Unemployment claims rise in US, but remain low in tight labor market

Jobless claims rose last week, but remained historically low, indicating that the labor market is in a strong position as COVID-19 cases decline, Omicron’s version says.

The Labor Department said Thursday that initial jobless claims, a proxy for layoffs, rose to a seasonally adjusted 248,000 last week from 225,000 last week. The four-week moving average, which smooths out volatility, fell slightly to 243,250.

New filings for unemployment benefits have largely remained below 250,000 per week since mid-November.

Continuing claims, a proxy for the total number of people receiving unemployment benefits through regular state programs, declined to 1.59 million for the week ended February 5 from 1.62 million a week earlier. Continuous claims are reported with an interval of one week.

Omicron’s outbreak caused millions of workers to be sick and called into businesses to temporarily close last month. Jobless claims accelerated in mid-January, but have since declined with an easing pandemic.
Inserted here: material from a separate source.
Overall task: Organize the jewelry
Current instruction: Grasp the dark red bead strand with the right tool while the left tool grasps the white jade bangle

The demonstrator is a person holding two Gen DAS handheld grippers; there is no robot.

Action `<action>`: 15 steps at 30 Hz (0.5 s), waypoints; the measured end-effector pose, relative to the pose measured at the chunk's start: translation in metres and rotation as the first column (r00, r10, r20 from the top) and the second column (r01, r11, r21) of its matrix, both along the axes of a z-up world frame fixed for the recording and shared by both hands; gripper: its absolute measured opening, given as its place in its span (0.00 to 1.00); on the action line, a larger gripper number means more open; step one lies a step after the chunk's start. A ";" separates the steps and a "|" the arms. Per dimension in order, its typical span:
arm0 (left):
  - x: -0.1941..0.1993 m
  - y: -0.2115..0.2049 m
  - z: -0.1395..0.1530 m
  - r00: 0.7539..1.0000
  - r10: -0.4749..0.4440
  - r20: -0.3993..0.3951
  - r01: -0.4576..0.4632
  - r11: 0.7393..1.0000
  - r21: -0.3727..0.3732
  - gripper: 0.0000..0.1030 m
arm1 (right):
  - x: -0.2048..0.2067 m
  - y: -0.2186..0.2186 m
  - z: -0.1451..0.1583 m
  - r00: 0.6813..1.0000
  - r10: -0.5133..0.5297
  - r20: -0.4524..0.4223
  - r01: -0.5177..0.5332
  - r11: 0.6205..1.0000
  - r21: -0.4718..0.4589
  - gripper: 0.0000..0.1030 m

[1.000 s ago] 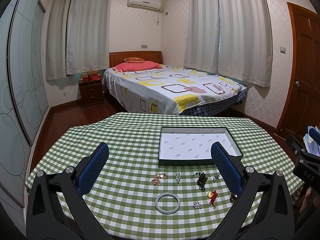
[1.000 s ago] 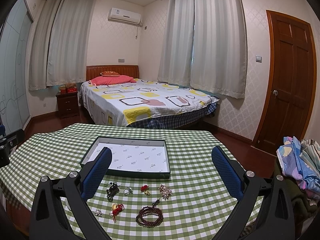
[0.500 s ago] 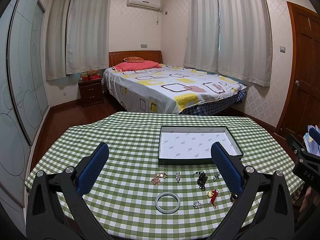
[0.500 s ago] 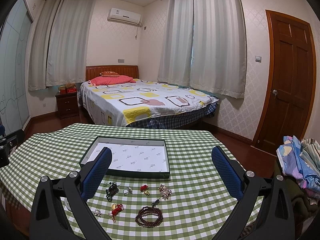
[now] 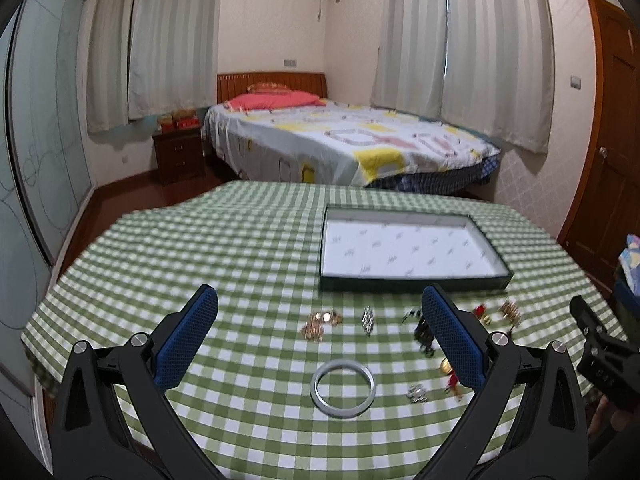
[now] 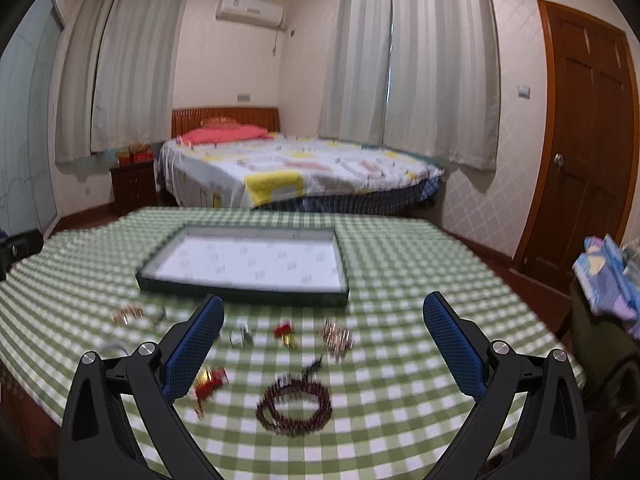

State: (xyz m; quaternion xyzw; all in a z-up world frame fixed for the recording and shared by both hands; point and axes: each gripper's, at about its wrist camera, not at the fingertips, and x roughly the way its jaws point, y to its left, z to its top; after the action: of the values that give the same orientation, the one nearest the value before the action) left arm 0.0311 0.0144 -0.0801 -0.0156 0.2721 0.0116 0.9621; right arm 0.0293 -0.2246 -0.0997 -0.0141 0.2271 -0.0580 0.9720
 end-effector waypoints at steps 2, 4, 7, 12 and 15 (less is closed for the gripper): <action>0.006 0.000 -0.019 0.999 -0.004 -0.033 0.005 1.000 0.004 0.97 | 0.004 0.001 -0.018 0.999 0.007 -0.035 -0.007 1.000 0.002 0.94; 0.014 0.002 -0.040 0.997 -0.008 -0.082 0.008 1.000 0.001 0.97 | 0.008 0.002 -0.034 0.997 0.017 -0.075 -0.016 1.000 0.007 0.94; 0.023 0.006 -0.067 0.990 -0.004 -0.139 0.001 1.000 -0.016 0.97 | 0.015 0.002 -0.053 0.992 0.022 -0.126 -0.020 1.000 0.013 0.94; 0.032 0.005 -0.091 0.983 -0.009 -0.182 0.005 1.000 -0.019 0.97 | 0.026 0.003 -0.073 0.985 0.016 -0.172 -0.015 1.000 0.009 0.94; 0.039 0.001 -0.100 0.980 -0.010 -0.201 0.008 1.000 -0.009 0.97 | 0.032 0.001 -0.083 0.978 0.013 -0.206 -0.012 1.000 0.010 0.94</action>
State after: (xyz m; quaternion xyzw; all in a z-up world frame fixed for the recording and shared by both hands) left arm 0.0699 0.0151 -0.1804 -0.0171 0.3680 0.0077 0.9296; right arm 0.0609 -0.2240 -0.1827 -0.0173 0.3267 -0.0492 0.9437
Economists expect a tight labor market to push claims of employers sticking to workers further downward.

“Overall, we expect the labor market to be on a strong trajectory this year,” Lidia Boussour, chief US economist at Oxford Economics, said in a note.
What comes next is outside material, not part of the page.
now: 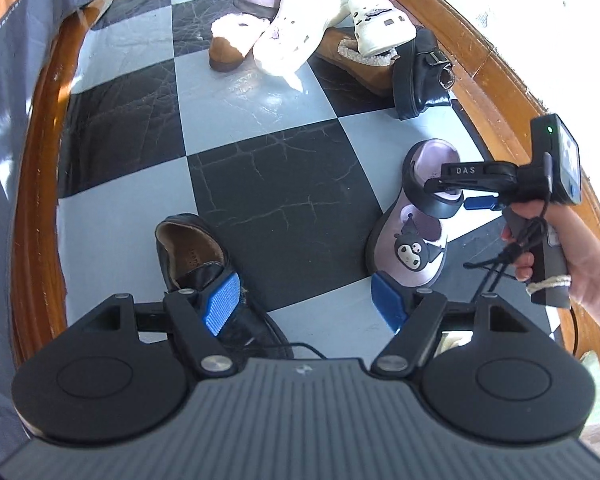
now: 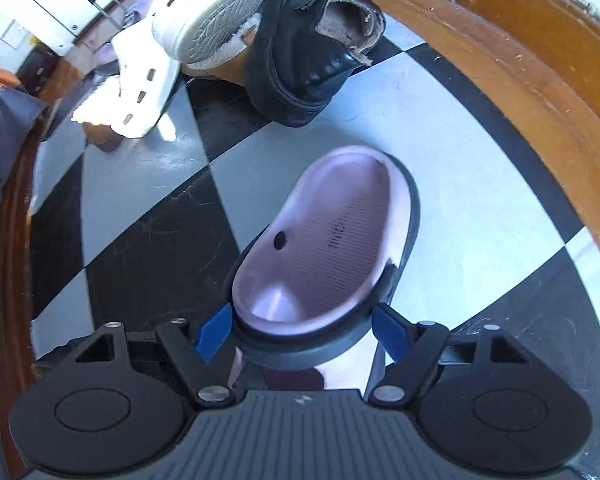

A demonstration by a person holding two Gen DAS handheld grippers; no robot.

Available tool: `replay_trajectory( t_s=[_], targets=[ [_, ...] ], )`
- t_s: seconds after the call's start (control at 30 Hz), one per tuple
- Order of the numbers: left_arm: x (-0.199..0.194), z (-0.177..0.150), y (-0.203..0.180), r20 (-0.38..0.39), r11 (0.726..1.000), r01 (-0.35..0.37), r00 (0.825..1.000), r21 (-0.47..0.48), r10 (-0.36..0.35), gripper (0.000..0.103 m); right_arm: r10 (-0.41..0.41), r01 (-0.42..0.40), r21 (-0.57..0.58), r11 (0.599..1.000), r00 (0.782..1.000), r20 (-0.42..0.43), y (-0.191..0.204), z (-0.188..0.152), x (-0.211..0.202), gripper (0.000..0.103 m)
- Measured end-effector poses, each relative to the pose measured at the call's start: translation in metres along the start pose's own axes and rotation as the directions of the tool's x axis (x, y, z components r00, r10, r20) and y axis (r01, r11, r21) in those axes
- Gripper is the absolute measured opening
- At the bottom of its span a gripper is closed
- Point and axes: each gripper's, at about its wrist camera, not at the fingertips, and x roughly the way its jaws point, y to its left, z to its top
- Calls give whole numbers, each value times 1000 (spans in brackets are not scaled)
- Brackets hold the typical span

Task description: Organize scattered shoes

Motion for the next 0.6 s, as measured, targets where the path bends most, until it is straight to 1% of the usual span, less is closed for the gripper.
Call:
replay_trajectory(
  t_s=[0.1,0.17,0.2,0.23,0.27,0.3,0.37,0.4,0.47,0.5,0.6],
  targets=[
    [-1,-2,1,-7,1000,11,1000,-5,-11,72,-21,22,-21,1000,1000,15,8,-2,4,78],
    [-2,-3,4,-13,999,38,999,-12,-39,72,-40,40,-45,998,999,12,11,-5,6,79],
    [-1,-4,5,-20,999,50,999,-18,-50,72,-34,34,-49,998,999,11,11,-5,8,81],
    [-1,-4,7,-25,998,56,998,-26,-57,73,-18,19,-49,999,1000,13,11,-5,10,86],
    [1,-4,8,-29,998,55,998,-31,-56,72,-8,8,-64,998,1000,7,11,-6,16,95],
    [2,-3,9,-33,998,53,998,-37,-54,72,-13,12,-112,994,1000,-7,14,-7,25,98],
    [5,-3,13,-37,998,40,998,-50,-41,72,-34,35,-201,979,999,10,23,-11,31,97],
    [6,-3,15,-40,998,35,999,-55,-37,72,-34,39,-230,972,999,25,26,-15,31,94],
    [8,-3,19,-51,996,41,998,-75,-45,72,-8,20,-289,957,999,43,32,-20,29,91],
    [10,-3,22,-58,995,48,997,-88,-53,72,9,4,-319,948,999,38,36,-23,29,89],
    [14,-3,25,-76,992,66,994,-111,-74,72,53,-55,-371,927,998,-14,47,-29,30,88]
  ],
)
The labor market and the broader economy largely operate through the boom in Omicron affairs. US employers hired at a strong pace in January, adding 467,000 jobs. Wages rose 5.7% in January, well above the average of about 3% before the pandemic.

Retail sales, a measure of spending in stores, online and restaurants, rose solidly in January as consumers snatched up vehicles, furniture and construction materials.

Still, consumer inflation, which climbed last month at its fastest pace in nearly 40 years, is eroding consumers’ spending power as wages rise more slowly than the price of most goods and services.

Federal Reserve officials discussed an accelerated timetable for raising interest rates at their meeting last month, which began with a projected increase in March with more discomfort coupled with higher inflation.